╭─ Data for analysis

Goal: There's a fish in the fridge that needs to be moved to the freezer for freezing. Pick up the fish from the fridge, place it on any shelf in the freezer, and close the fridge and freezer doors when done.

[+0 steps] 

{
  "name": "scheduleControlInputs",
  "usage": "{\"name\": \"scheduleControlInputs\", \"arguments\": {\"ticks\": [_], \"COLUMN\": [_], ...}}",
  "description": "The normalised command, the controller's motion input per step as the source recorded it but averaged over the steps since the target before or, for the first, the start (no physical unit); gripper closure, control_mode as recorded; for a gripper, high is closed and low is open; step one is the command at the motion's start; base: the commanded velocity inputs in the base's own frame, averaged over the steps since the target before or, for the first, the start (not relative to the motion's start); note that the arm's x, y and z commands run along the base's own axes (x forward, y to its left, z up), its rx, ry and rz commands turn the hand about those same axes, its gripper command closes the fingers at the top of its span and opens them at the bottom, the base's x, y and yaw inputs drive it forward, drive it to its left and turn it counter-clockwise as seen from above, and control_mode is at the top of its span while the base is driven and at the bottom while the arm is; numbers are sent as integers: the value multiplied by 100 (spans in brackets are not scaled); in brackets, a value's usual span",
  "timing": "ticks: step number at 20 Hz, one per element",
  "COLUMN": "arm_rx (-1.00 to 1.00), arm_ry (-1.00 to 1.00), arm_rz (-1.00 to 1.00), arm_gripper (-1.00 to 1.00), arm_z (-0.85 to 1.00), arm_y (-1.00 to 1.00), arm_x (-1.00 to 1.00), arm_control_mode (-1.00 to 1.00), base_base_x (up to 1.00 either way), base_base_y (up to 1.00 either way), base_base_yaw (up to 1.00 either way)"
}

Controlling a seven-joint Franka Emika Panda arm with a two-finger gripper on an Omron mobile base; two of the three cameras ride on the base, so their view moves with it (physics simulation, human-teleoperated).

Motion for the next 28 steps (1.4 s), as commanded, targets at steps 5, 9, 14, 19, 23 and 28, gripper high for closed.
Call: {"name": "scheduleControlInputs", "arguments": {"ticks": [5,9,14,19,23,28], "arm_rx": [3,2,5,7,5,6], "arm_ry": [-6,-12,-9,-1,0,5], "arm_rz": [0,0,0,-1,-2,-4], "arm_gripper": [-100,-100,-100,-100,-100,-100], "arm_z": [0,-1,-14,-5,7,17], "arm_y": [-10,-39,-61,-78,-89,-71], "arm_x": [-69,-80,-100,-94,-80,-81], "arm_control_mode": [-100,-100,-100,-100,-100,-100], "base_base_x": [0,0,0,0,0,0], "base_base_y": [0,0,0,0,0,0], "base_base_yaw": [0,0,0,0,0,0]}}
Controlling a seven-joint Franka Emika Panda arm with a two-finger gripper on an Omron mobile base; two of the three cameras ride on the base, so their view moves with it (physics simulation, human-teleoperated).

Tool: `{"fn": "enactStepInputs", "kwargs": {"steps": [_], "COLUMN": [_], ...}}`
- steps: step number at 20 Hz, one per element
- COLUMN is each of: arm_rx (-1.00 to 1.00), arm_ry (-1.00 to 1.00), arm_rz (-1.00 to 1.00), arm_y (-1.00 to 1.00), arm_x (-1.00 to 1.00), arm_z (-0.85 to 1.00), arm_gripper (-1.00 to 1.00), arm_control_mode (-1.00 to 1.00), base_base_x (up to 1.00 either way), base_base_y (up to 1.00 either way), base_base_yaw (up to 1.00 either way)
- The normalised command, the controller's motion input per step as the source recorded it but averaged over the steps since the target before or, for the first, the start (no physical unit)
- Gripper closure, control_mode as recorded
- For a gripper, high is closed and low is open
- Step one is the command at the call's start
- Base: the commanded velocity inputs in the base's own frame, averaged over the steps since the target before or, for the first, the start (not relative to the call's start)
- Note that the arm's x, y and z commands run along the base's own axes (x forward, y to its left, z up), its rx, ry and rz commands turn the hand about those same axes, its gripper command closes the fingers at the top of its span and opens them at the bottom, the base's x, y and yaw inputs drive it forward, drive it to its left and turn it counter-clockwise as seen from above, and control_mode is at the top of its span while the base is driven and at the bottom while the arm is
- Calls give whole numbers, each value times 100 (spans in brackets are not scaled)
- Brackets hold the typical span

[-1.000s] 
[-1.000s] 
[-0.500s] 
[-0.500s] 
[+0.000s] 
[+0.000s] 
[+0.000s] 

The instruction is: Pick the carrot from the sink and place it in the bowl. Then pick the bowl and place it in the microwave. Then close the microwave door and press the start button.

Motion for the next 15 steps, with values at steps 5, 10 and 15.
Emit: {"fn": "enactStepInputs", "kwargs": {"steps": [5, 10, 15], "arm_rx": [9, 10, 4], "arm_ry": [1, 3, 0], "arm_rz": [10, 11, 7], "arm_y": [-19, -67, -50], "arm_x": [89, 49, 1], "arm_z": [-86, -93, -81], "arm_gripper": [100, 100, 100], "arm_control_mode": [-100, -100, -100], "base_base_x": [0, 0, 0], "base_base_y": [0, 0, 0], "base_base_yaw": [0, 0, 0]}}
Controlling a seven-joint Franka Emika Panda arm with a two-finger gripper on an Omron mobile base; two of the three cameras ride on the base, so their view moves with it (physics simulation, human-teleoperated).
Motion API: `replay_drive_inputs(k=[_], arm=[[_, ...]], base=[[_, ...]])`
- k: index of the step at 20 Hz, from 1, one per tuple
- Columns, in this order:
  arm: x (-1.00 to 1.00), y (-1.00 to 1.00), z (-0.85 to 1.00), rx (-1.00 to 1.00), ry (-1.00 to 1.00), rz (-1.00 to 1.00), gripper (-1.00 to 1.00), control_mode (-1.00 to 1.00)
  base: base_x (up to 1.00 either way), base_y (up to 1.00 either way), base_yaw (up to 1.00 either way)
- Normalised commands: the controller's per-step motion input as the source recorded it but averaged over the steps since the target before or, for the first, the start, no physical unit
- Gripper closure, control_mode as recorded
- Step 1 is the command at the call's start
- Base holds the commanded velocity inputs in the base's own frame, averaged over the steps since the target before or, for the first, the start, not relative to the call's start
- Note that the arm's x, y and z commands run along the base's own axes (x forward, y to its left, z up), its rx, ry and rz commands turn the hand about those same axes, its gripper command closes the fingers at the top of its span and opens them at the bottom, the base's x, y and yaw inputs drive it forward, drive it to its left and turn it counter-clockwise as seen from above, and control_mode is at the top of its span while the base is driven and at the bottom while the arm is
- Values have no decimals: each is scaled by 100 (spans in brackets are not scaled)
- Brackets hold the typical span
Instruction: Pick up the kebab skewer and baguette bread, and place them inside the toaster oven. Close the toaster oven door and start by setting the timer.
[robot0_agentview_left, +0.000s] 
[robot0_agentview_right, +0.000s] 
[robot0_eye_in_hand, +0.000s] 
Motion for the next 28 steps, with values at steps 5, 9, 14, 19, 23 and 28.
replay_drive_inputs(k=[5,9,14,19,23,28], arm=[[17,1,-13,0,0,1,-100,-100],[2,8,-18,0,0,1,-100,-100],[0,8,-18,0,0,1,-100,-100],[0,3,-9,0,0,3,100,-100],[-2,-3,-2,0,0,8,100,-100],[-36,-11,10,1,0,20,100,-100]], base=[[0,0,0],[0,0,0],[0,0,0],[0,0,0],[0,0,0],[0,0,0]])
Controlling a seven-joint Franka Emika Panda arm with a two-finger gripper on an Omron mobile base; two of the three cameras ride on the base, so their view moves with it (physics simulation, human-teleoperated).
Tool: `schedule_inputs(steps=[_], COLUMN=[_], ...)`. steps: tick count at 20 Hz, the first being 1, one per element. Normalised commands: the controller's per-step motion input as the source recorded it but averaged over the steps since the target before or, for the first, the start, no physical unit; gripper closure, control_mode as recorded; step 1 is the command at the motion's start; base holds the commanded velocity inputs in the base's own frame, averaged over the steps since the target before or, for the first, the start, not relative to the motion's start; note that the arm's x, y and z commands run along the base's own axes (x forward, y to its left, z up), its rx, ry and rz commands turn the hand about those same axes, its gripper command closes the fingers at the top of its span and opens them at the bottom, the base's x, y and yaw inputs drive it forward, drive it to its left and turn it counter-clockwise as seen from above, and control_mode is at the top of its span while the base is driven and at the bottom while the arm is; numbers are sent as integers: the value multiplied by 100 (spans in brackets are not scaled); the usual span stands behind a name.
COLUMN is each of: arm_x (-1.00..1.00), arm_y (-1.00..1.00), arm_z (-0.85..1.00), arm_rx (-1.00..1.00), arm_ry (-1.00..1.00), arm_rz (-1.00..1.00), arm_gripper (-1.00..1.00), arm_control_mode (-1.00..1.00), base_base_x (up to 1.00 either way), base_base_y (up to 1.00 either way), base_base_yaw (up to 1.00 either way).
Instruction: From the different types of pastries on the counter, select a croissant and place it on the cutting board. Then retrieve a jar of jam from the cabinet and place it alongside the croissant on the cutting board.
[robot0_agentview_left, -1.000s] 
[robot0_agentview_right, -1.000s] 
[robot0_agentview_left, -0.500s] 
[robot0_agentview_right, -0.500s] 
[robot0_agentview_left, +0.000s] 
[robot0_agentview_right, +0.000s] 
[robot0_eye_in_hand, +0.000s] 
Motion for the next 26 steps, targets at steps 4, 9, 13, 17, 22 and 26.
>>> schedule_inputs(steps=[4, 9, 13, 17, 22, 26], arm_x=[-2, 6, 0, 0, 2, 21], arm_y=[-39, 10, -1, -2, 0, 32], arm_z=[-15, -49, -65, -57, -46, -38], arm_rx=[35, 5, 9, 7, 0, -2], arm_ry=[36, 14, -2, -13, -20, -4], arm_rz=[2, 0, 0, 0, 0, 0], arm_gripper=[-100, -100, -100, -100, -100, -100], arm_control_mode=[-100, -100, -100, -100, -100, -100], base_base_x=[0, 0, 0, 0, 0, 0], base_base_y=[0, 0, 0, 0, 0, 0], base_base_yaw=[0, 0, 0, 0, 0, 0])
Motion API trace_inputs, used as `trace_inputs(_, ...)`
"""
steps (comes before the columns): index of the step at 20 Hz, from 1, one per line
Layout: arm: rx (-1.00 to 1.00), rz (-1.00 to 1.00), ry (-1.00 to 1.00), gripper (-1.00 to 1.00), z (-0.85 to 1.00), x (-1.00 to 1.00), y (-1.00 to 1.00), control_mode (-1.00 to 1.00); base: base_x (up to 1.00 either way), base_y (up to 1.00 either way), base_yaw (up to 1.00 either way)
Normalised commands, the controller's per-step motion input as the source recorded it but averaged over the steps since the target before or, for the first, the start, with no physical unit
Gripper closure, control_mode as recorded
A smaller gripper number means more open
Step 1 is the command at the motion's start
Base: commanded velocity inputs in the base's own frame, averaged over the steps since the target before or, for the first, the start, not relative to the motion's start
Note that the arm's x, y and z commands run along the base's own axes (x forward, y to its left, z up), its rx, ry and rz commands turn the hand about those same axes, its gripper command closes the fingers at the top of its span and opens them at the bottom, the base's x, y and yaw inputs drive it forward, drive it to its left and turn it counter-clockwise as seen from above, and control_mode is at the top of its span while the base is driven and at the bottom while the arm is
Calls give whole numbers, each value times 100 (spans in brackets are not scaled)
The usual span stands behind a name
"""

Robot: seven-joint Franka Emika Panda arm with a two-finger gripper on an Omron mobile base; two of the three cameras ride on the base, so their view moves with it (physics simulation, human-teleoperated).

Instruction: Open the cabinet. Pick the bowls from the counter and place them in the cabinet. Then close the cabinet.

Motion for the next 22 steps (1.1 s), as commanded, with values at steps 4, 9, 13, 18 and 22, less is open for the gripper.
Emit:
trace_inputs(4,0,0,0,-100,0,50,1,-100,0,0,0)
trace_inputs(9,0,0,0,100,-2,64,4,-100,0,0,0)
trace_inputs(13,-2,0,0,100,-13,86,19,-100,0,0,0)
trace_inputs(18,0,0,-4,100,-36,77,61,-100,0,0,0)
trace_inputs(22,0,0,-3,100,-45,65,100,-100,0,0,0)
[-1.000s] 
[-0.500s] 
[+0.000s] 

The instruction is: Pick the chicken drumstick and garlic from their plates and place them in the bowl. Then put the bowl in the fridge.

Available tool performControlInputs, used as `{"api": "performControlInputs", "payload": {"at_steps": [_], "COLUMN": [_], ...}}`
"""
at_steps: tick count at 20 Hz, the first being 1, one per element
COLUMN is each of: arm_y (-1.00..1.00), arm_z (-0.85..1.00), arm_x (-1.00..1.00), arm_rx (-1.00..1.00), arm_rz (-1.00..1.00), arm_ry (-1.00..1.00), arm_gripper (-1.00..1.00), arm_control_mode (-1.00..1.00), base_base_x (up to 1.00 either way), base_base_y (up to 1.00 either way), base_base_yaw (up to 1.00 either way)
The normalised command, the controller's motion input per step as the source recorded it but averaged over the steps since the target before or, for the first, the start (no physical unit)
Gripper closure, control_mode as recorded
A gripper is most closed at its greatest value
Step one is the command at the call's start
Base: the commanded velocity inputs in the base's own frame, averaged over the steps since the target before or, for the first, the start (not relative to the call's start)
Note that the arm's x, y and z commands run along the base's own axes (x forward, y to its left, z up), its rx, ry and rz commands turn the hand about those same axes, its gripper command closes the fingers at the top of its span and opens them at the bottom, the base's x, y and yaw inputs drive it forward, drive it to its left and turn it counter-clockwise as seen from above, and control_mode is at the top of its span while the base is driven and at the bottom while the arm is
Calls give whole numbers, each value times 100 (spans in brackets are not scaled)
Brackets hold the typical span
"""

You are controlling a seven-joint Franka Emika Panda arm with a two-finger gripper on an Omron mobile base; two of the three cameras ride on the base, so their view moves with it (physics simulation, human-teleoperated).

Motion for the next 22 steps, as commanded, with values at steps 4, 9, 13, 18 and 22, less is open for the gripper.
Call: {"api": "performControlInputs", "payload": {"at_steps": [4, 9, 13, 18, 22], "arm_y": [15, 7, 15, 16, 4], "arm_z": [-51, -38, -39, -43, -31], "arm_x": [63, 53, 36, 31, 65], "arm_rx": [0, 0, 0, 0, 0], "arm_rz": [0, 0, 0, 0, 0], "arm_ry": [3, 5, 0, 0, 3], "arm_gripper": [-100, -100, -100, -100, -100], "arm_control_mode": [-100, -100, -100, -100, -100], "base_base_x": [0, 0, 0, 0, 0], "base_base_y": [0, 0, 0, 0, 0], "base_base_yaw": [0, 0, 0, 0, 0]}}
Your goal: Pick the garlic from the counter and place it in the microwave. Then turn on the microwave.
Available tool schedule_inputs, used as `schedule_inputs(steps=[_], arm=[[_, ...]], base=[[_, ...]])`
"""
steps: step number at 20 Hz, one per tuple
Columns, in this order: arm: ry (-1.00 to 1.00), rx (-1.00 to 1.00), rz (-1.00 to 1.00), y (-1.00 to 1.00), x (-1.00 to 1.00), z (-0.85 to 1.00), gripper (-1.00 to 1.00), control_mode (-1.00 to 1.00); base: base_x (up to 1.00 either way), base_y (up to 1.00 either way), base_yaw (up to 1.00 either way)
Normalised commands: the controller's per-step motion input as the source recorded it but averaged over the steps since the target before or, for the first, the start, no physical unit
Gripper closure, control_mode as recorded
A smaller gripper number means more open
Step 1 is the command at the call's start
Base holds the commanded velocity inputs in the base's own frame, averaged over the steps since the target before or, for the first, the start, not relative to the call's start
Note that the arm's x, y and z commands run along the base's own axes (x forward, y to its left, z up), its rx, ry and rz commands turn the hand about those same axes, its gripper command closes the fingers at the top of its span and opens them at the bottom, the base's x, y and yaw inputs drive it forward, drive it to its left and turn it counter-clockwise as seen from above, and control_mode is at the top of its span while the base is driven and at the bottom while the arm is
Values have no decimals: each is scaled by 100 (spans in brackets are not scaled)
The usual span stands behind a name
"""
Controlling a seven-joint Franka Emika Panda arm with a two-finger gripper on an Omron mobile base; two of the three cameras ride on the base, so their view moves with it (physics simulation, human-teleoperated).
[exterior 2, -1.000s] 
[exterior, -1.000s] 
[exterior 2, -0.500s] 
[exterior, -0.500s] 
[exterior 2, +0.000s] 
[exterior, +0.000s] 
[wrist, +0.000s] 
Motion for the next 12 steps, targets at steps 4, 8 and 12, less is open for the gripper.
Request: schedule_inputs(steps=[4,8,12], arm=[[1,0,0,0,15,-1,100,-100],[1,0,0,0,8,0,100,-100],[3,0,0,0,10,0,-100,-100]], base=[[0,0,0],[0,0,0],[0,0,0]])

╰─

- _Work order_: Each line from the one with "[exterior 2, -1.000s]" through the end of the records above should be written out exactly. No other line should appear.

- _Exercise response_:
[exterior 2, -1.000s] 
[exterior, -1.000s] 
[exterior 2, -0.500s] 
[exterior, -0.500s] 
[exterior 2, +0.000s] 
[exterior, +0.000s] 
[wrist, +0.000s] 
Motion for the next 12 steps, targets at steps 4, 8 and 12, less is open for the gripper.
Request: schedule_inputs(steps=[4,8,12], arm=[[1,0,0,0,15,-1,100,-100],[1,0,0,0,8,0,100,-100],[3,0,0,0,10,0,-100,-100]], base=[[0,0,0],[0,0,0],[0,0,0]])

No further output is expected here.